Depth profiles of dissolved iron.

Concentrations of dissolved iron (dFe; nmol kg−1) are shown for each station grouped as (A) Trough stations, (B) Shallow Bank stations, (C) Iceberg stations and (D) Ice Shelf stations. The analytical run-to-run precision (± 1 S.D.) of an in-house standard for Ross Sea water is shown as an inset error bar (encircled by dotted line) and is adjusted to the scale of the x-axis of each plot. Vertical dashed line is a visual reference for the approximate concentration of dFe in Winter Water.
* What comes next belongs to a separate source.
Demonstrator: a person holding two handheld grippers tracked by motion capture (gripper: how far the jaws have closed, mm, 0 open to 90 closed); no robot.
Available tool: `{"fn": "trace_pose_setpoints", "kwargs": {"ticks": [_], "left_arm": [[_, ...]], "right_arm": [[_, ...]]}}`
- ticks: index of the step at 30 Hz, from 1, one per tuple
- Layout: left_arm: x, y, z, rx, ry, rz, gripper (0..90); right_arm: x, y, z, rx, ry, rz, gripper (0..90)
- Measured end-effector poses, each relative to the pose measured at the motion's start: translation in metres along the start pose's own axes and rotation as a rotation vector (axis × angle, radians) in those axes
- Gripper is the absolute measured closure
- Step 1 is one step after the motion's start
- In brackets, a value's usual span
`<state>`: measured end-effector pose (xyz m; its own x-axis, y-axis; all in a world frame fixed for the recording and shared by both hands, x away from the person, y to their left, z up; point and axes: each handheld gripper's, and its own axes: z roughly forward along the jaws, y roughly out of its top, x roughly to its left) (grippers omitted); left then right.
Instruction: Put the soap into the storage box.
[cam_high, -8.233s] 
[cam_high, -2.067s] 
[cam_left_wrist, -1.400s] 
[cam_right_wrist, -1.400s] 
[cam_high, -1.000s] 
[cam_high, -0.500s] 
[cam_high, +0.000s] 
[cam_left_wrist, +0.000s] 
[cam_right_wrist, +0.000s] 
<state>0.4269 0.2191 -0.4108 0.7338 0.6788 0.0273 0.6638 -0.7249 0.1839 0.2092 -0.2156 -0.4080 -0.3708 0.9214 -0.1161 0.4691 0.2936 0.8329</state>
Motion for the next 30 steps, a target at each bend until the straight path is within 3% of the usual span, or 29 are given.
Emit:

Enlarged profiles of the upper 100 m (E) are shown to provide details and visual comparison of upper water column profile shapes.

Figure 3.
Depth profiles of dissolved iron.

Concentrations of dissolved iron (dFe; nmol kg−1) are shown for each station grouped as (A) Trough stations, (B) Shallow Bank stations, (C) Iceberg stations and (D) Ice Shelf stations. The analytical run-to-run precision (± 1 S.D.) of an in-house standard for Ross Sea water is shown as an inset error bar (encircled by dotted line) and is adjusted to the scale of the x-axis of each plot. Vertical dashed line is a visual reference for the approximate concentration of dFe in Winter Water. Enlarged profiles of the upper 100 m (E) are shown to provide details and visual comparison of upper water column profile shapes.

Close modal

Most of the stations in the central ASP had quite low near-surface dFe (approximately 0.1 nmol kg−1; Figure 3A, B, C) and the minimum dFe concentrations for each profile typically occurred at a sub-surface depth in the upper 40 m (Figure 3E, showing detail of upper 100 m). However, interestingly, Stations 25 and 35 had some of the lowest density values (driven by low salinity; see Figure 3A in Alderkamp et al., 2015) and the highest dFe concentrations (> 0.2 nmol kg−1) in the upper 15 m. Below the upper 40 m, dFe at most stations generally increased to a modest maximum at 100–200 m (e.g., Figure 3B). Stations 4 and 6 also showed sharp single-point sub-surface maxima within the upper 60 m (Figure 3E). Surface dFe was high only at Stations 9 and 10 which were ∼ 200 m from the Dotson Ice Shelf near its east and west extremities, at 0.5 and 1.3 nmol kg−1, respectively, suggesting a surface dFe input at these locations and sampling times (Figure 3D). The other Ice Shelf stations (5, 11 and 60) and the Iceberg stations (57.04 and 57.26; Figure 3C) had low to very low surface dFe, between 0.1 and 0.25 nmol kg−1. The stations along Transect 2 (Stations 6, 50 and 48) also had generally very low dFe of approximately 0.1 nmol kg1 in the upper 100 m, increasing to 0.2–0.3 nmol kg−1 by 300 m, and matching very well the dFe profiles at Stations 113 and 114 in Gerringa et al. (2012), which are roughly at the same coordinates as our Stations 6 and 48, although sampled in February 2009.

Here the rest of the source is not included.